» **YOUR TASK**: Go through the material below and copy each line where the word "document" appears.

START DATA UNDER STUDY

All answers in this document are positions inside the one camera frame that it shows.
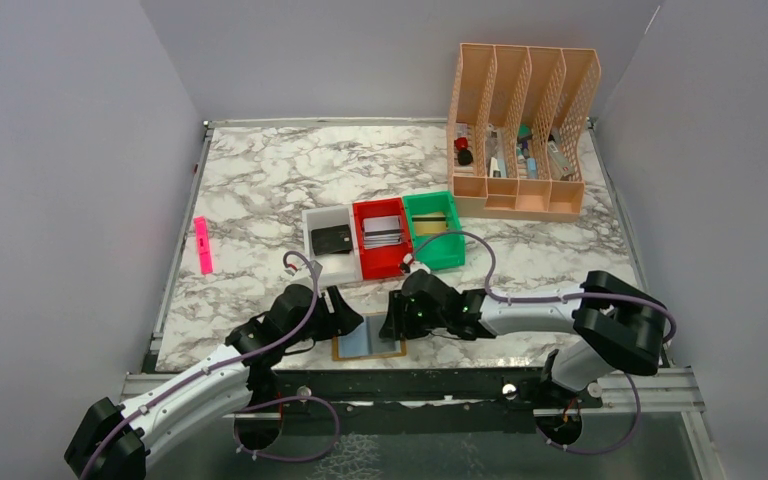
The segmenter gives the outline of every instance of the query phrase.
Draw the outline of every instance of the teal object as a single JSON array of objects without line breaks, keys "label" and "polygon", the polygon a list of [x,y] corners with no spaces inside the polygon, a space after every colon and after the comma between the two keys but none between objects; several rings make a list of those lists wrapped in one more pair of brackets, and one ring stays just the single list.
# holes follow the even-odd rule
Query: teal object
[{"label": "teal object", "polygon": [[[443,212],[448,230],[461,230],[461,220],[455,209],[455,199],[450,192],[406,195],[402,197],[402,203],[405,205],[405,216],[408,220],[414,250],[430,237],[430,235],[421,237],[416,235],[411,220],[414,215]],[[460,267],[466,261],[464,243],[463,235],[446,235],[429,243],[419,252],[416,259],[428,265],[431,270]]]}]

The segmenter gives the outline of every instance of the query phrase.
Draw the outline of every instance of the gray wall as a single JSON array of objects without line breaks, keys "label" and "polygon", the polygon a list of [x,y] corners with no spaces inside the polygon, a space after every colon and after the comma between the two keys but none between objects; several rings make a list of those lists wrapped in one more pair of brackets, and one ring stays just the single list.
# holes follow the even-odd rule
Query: gray wall
[{"label": "gray wall", "polygon": [[136,0],[0,2],[0,479],[139,366],[201,130]]},{"label": "gray wall", "polygon": [[660,0],[142,0],[205,118],[448,112],[460,42],[592,47],[598,112]]},{"label": "gray wall", "polygon": [[667,0],[597,132],[729,478],[768,478],[768,2]]}]

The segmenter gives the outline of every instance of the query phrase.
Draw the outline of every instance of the marble countertop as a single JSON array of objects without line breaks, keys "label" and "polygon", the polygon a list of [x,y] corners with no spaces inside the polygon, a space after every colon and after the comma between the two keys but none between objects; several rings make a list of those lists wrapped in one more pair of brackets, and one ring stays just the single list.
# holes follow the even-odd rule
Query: marble countertop
[{"label": "marble countertop", "polygon": [[[575,223],[462,218],[499,256],[498,291],[522,292],[581,283],[606,270],[636,284],[591,136],[579,142],[587,187]],[[219,128],[213,135],[195,204],[210,224],[214,273],[202,275],[188,235],[157,361],[180,371],[206,357],[237,325],[268,310],[288,282],[281,256],[303,251],[301,211],[361,200],[446,189],[446,134],[441,124]],[[458,288],[482,286],[489,256],[467,241],[466,265],[439,273]],[[340,286],[359,313],[387,309],[401,279]],[[276,368],[446,368],[540,366],[577,337],[516,333],[495,340],[426,337],[404,357],[334,362],[331,342],[285,357]]]}]

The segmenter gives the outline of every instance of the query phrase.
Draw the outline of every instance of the pink marker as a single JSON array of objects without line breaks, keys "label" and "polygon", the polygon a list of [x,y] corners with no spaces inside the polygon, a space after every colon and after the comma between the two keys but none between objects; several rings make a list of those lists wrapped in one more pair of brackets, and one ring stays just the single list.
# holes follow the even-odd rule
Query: pink marker
[{"label": "pink marker", "polygon": [[210,258],[210,242],[208,242],[207,236],[207,220],[204,217],[196,217],[193,219],[193,224],[196,227],[196,250],[199,254],[199,262],[201,262],[201,273],[204,275],[213,273],[213,259]]}]

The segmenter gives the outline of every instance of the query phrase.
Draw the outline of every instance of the robotic arm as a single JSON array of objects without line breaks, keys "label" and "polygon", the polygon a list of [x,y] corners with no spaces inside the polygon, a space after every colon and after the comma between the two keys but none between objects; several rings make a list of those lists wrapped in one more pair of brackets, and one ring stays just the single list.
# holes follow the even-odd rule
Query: robotic arm
[{"label": "robotic arm", "polygon": [[566,332],[582,338],[550,354],[543,395],[569,400],[596,379],[620,370],[649,376],[658,371],[665,315],[640,303],[663,304],[613,275],[592,271],[578,287],[499,299],[484,289],[459,293],[418,270],[390,292],[381,338],[419,338],[445,328],[464,340],[513,332]]},{"label": "robotic arm", "polygon": [[[265,350],[302,322],[314,298],[308,286],[288,286],[268,312],[235,328],[224,345],[157,389],[118,406],[107,398],[96,402],[66,451],[72,471],[82,480],[142,479],[166,452],[207,423],[275,399],[272,367],[288,347],[345,335],[363,321],[336,287],[326,294],[333,310],[320,297],[304,327],[280,346]],[[502,298],[483,289],[458,292],[417,270],[401,290],[390,292],[379,336],[413,339],[435,328],[464,340],[520,331],[577,333],[582,338],[575,345],[549,355],[538,388],[529,393],[544,405],[563,406],[614,370],[657,373],[667,323],[662,310],[657,300],[600,271],[590,272],[579,287]]]}]

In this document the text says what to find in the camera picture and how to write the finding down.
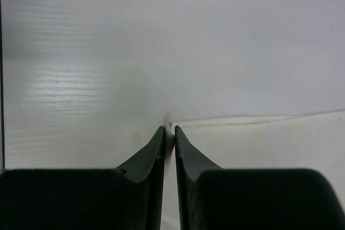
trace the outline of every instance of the white wall
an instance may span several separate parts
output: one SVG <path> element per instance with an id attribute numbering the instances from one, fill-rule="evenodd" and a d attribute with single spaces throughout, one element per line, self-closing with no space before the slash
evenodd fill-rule
<path id="1" fill-rule="evenodd" d="M 9 167 L 117 165 L 166 110 L 344 108 L 345 0 L 1 1 Z"/>

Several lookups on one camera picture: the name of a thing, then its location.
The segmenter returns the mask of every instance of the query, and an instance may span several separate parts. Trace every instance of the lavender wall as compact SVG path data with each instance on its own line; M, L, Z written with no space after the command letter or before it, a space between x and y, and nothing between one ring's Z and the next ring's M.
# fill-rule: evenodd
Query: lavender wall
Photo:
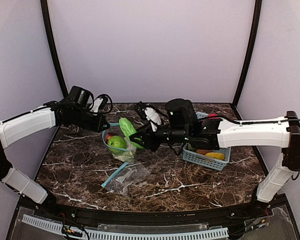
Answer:
M254 0L58 0L50 15L67 85L115 102L232 102Z
M61 98L40 1L0 0L0 120ZM6 150L8 159L33 178L54 131L15 143ZM18 199L0 183L0 240L6 238Z
M300 117L300 0L263 1L260 24L238 110L242 117L263 119L296 111ZM261 147L271 168L279 149ZM287 194L300 230L300 177Z

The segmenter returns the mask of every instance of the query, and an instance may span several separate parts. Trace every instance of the yellow toy fruit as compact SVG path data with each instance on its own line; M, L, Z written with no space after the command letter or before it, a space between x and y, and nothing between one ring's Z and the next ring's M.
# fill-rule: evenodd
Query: yellow toy fruit
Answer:
M218 160L225 160L225 155L223 153L220 152L208 152L206 154L207 157L209 158L214 158L214 159L218 159Z

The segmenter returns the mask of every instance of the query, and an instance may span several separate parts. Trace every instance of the robotic arm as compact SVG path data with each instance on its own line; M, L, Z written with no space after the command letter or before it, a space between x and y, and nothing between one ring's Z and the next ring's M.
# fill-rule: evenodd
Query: robotic arm
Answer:
M4 149L31 134L62 124L74 124L87 130L102 132L110 124L104 113L98 111L108 100L111 101L106 94L94 99L91 92L73 86L69 95L60 102L51 101L30 112L0 121L0 182L42 204L48 196L46 189L16 169L7 160Z
M151 126L130 136L130 140L155 152L160 144L191 144L193 148L219 150L234 146L275 146L282 149L275 166L257 187L255 203L269 203L289 178L300 171L300 119L294 111L286 116L235 121L226 116L197 118L192 103L181 98L165 105L169 124L158 121L159 114L151 106L139 102L135 109Z
M88 104L90 97L94 100L91 105ZM108 112L99 112L99 109L108 100L112 105L108 95L102 94L94 99L91 92L74 86L60 102L51 101L30 112L0 121L0 182L37 204L49 202L51 194L16 169L7 160L4 149L26 136L62 124L102 132L110 124L105 117ZM135 110L149 124L131 135L130 140L153 152L164 143L189 143L194 148L206 150L234 146L276 146L282 149L276 165L252 197L257 204L270 202L289 178L300 171L300 119L293 111L288 111L285 117L258 121L235 121L225 116L198 119L192 103L180 98L169 101L165 109L167 115L154 106L138 103ZM158 113L167 117L169 124L162 124Z

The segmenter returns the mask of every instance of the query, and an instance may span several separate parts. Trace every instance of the blue basket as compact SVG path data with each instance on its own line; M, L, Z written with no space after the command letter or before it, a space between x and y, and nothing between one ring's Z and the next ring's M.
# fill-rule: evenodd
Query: blue basket
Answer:
M198 119L204 118L208 116L208 114L203 112L197 112L196 113ZM225 165L229 163L230 161L230 153L231 153L231 147L229 148L220 148L220 150L214 150L214 153L222 153L224 154L225 158L224 160L219 160L213 157L208 157L193 151L188 150L188 145L185 145L183 147L183 156L182 159L186 160L188 162L198 164L210 169L215 169L221 171L224 169Z

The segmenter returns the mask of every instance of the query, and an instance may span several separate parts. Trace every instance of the gray cable tray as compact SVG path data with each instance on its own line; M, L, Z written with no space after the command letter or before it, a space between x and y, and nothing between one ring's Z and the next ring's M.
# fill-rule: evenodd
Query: gray cable tray
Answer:
M49 221L24 214L22 222L53 234L60 236L64 235L61 232L62 223L59 221ZM71 227L71 229L81 232L81 230L76 227ZM104 232L87 228L85 230L89 234L91 240L217 240L221 238L227 238L229 236L227 227L213 230L173 234L127 234ZM75 236L71 237L80 240L88 239L86 234L83 234L81 238Z

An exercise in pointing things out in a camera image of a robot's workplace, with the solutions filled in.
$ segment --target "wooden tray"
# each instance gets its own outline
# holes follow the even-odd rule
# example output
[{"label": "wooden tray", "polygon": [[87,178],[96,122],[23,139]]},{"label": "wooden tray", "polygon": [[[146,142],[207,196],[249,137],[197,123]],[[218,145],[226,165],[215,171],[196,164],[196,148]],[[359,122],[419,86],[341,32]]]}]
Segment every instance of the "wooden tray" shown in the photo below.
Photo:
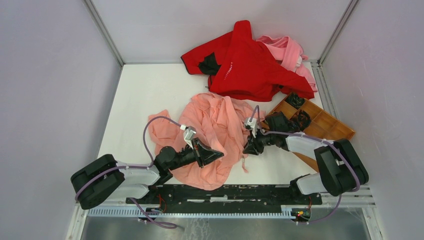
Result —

END DATA UNDER STUDY

» **RESPONSE**:
All answers in this document are positions inside the one camera frame that it shows.
In this document the text says what to find in the camera picture and how to write the finding down.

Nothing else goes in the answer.